◆ **Task brief**
Repeat, line for line, the entries below from the first line to the line containing "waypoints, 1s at", counting both ends.

------------------------------

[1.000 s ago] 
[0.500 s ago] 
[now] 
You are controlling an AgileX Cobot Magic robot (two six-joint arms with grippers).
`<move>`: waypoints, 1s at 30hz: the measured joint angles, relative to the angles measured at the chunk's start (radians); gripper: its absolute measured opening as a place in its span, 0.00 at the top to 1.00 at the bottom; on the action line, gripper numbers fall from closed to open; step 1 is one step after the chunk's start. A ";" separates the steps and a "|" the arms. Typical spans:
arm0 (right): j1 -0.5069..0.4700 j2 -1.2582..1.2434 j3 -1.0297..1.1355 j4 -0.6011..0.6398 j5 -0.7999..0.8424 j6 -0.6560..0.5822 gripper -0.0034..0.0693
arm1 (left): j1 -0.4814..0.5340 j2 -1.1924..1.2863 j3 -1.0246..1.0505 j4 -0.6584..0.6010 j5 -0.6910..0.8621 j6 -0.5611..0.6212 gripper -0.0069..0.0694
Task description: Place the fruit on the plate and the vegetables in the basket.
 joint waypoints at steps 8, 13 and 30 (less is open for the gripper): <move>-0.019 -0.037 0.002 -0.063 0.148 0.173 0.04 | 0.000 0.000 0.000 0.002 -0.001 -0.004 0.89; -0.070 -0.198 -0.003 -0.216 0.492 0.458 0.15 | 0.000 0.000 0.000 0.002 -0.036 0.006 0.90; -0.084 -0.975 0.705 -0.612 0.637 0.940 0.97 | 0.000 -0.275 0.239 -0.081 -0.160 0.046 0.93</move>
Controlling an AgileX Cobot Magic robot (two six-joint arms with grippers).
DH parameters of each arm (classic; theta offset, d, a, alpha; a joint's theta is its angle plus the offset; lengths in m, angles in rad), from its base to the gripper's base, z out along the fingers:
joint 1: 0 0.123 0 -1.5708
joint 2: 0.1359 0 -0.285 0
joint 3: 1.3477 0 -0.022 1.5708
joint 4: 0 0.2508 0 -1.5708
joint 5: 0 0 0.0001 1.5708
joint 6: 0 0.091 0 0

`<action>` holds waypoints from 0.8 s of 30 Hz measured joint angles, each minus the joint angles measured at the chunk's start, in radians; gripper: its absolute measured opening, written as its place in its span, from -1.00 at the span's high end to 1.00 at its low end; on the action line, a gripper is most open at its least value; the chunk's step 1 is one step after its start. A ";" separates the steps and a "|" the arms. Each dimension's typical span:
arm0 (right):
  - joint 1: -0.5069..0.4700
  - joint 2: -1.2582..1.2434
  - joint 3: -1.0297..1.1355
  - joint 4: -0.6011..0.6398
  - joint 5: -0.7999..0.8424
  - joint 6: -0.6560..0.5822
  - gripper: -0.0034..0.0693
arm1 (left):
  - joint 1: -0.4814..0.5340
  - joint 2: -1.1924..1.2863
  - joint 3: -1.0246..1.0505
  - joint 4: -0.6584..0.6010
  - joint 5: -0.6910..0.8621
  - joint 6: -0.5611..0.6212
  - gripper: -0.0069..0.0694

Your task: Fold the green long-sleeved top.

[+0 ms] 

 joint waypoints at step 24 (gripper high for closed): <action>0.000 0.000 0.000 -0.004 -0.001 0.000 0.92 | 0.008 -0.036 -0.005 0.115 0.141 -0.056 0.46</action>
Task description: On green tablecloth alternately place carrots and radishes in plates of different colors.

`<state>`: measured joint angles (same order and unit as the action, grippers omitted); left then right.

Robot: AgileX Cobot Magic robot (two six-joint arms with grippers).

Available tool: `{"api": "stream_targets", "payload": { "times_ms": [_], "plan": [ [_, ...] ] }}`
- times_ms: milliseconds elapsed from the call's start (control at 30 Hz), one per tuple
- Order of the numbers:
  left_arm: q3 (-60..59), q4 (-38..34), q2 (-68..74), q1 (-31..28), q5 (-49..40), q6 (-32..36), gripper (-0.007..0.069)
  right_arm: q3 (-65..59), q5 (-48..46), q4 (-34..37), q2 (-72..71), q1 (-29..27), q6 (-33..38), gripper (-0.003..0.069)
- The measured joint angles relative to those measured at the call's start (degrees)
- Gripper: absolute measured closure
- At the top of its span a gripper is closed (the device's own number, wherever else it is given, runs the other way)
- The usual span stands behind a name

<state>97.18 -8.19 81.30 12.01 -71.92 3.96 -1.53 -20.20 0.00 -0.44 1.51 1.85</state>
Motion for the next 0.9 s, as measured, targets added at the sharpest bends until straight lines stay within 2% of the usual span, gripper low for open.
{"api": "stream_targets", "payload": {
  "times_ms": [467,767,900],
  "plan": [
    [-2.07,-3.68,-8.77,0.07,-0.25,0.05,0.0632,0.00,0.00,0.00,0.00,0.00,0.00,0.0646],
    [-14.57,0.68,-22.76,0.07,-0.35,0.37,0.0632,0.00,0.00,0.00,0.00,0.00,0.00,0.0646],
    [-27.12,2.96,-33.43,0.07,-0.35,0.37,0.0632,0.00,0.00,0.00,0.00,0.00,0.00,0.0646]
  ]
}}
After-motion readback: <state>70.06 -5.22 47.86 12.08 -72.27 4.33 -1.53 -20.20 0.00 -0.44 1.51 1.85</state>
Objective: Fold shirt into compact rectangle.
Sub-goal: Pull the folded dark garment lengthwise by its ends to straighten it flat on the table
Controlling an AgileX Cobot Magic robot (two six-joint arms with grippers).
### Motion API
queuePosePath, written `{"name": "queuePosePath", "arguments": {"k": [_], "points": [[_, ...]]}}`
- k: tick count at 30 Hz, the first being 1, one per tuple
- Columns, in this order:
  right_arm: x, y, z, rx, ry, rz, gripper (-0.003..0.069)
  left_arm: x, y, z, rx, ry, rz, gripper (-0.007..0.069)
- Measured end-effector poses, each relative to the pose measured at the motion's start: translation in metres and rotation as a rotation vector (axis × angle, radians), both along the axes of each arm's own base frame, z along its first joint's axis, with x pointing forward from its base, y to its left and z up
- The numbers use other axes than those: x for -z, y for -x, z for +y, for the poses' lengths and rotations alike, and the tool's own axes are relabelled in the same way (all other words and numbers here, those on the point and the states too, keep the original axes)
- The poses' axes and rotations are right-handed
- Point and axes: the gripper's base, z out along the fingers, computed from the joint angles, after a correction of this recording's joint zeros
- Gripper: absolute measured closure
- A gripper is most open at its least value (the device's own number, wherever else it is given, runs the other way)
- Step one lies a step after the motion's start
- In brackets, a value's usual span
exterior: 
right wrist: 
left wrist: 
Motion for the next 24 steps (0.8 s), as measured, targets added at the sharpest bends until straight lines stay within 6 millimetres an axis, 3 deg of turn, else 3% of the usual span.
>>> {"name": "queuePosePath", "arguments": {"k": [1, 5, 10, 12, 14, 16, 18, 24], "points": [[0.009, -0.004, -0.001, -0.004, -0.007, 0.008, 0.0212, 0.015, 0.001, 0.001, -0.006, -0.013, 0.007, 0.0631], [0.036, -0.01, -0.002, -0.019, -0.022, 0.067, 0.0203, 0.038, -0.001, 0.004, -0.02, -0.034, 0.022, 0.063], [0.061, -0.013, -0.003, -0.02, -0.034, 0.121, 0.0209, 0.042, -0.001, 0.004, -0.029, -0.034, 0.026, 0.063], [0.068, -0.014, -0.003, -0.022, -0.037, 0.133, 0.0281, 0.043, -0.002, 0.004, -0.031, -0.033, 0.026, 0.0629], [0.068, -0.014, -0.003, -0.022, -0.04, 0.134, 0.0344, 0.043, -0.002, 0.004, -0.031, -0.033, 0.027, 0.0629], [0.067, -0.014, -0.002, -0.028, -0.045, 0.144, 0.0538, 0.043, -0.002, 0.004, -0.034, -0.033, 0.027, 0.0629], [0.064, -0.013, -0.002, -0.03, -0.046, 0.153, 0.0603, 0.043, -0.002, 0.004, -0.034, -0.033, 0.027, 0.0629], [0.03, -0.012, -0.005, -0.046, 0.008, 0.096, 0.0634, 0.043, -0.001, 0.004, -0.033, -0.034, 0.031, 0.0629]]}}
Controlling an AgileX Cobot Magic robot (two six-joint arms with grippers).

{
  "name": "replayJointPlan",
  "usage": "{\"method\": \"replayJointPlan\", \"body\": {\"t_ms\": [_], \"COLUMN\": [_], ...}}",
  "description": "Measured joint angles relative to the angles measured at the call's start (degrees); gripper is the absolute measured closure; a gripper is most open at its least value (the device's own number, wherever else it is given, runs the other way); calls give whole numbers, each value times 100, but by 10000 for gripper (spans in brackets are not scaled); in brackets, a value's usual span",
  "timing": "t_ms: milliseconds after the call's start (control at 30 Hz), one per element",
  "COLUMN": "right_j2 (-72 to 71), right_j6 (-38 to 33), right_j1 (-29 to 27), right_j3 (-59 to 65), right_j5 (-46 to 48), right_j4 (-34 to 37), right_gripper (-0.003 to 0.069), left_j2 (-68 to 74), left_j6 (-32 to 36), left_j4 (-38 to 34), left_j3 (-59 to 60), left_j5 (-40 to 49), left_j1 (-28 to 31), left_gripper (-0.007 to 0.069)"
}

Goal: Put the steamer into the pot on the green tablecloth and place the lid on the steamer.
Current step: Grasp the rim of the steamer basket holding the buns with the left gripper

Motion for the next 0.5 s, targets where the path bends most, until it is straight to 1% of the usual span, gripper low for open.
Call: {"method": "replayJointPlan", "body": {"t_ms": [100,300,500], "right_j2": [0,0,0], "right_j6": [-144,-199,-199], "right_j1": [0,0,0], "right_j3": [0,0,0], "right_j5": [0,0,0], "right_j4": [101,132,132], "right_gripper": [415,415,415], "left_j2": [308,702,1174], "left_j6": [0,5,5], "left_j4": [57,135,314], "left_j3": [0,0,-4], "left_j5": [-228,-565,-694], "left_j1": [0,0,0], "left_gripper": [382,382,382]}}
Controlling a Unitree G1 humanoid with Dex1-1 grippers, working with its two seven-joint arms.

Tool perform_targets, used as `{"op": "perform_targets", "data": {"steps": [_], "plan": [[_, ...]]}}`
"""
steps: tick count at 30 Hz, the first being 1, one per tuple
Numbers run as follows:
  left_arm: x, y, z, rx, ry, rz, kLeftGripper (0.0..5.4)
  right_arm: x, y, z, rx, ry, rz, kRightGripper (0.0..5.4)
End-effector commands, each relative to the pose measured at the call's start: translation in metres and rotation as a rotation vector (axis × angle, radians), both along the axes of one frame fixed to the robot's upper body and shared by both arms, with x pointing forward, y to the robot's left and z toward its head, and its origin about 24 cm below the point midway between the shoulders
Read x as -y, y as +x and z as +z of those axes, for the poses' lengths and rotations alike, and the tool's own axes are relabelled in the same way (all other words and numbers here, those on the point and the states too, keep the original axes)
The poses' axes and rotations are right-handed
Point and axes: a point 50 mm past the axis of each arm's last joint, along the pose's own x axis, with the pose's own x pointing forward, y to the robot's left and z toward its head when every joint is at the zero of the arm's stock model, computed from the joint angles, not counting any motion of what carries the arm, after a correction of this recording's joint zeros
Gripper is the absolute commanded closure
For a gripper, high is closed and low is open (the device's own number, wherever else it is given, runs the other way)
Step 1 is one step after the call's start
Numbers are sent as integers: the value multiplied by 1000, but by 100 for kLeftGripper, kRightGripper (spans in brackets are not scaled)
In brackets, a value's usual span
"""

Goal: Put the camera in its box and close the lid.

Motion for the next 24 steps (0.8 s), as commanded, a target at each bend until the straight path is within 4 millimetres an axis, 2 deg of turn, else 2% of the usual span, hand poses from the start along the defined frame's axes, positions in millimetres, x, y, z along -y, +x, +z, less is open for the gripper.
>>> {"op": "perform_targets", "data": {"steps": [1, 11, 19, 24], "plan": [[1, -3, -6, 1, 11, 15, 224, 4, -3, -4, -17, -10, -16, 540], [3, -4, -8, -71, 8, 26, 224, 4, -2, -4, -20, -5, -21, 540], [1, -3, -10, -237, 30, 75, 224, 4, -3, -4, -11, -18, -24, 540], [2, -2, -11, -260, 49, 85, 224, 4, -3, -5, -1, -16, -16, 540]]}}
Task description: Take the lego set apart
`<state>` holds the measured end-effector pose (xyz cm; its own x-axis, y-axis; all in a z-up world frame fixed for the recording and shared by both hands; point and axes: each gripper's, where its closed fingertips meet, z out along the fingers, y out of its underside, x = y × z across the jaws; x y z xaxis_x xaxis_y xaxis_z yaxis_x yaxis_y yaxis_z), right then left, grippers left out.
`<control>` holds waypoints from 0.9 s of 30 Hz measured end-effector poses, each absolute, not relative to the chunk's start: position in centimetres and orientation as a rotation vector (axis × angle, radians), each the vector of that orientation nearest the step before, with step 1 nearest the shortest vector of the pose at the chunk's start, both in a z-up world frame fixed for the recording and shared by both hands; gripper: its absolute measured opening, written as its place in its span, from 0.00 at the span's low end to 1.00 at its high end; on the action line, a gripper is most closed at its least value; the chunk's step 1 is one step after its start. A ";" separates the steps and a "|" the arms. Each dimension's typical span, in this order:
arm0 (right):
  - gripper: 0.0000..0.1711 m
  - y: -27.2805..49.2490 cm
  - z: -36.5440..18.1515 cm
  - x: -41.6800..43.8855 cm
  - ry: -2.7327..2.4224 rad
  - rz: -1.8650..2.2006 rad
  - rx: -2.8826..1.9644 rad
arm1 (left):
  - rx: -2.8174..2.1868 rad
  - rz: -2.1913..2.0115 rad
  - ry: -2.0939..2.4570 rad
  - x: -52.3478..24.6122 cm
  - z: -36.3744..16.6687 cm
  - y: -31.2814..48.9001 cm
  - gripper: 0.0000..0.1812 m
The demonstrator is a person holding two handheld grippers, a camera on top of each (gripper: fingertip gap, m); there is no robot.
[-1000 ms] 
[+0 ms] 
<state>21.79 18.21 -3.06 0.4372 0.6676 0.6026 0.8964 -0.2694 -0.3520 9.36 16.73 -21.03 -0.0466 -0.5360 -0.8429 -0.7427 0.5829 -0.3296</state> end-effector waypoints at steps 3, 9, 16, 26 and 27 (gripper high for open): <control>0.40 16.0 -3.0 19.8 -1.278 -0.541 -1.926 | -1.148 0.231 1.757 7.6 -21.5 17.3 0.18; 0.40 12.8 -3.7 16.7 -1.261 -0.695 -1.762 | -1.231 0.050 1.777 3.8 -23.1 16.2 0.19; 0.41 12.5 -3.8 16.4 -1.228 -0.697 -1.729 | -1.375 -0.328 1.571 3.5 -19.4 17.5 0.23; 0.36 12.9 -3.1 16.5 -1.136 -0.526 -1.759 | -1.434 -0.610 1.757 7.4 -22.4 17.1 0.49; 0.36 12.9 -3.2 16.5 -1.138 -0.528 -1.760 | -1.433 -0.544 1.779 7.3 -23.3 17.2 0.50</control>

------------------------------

◆ **Expected answer**
[1.000 s ago] 
[0.500 s ago] 
[now] 
You are controlling an AgileX Cobot Magic robot (two six-joint arms with grippers).
`<move>`: waypoints, 1s at 30hz: the measured joint angles, relative to the angles measured at the chunk's start (radians); gripper: its absolute measured opening as a place in its span, 0.00 at the top to 1.00 at the bottom; on the action line, gripper numbers fall from closed to open; step 1 is one step after the chunk's start. A ";" separates the steps and a "|" the arms. Typical spans:

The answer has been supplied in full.